WHAT IS BEING ASKED :: Go through the entries below and say how many lines hold the word "cutting". Nothing else is needed.

**** MATERIAL FOR THE TASK ****

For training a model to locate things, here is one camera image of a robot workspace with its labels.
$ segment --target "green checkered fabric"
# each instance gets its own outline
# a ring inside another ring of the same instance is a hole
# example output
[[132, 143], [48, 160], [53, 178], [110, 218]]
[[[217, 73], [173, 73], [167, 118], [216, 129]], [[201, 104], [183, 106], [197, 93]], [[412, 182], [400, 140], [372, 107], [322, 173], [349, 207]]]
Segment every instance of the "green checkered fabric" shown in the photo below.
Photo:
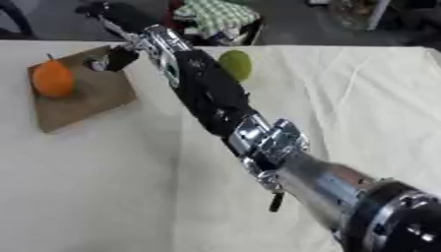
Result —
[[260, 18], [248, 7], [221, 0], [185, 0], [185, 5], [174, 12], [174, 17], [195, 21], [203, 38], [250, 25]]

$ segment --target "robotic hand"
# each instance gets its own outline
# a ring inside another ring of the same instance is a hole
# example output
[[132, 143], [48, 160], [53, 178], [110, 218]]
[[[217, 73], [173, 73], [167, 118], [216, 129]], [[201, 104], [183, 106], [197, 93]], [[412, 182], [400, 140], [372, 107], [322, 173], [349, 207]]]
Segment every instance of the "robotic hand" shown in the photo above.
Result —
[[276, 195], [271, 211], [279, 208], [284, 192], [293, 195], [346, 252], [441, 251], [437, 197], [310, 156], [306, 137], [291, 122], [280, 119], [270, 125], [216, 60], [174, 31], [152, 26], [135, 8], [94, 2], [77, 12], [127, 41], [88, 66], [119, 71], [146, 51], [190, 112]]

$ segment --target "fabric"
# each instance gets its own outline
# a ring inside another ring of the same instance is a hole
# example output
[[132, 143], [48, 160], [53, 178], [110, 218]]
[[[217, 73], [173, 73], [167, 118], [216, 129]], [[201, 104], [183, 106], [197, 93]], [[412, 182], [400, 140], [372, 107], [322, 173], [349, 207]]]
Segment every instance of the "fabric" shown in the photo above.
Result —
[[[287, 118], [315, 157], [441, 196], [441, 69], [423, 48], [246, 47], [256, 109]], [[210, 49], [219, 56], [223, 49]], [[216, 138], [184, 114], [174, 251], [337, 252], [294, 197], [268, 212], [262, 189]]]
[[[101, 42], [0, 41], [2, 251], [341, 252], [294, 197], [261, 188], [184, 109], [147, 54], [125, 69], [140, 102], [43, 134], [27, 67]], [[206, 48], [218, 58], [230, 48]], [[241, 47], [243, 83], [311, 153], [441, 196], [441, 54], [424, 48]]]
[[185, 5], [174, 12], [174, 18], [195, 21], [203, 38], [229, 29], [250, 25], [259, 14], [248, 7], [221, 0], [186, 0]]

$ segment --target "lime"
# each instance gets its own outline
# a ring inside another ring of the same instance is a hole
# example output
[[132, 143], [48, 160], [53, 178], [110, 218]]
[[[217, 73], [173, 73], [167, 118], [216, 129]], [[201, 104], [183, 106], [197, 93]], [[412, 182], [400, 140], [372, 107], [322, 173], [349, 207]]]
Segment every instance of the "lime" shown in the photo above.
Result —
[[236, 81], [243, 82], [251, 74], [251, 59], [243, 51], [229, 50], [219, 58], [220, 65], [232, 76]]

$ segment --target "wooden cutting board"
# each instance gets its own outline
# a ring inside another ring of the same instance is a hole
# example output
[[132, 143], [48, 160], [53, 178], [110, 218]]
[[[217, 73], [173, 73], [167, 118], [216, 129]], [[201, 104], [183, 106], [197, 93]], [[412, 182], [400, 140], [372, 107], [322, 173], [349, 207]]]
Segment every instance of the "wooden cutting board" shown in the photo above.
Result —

****

THE COMPLETED TASK :: 2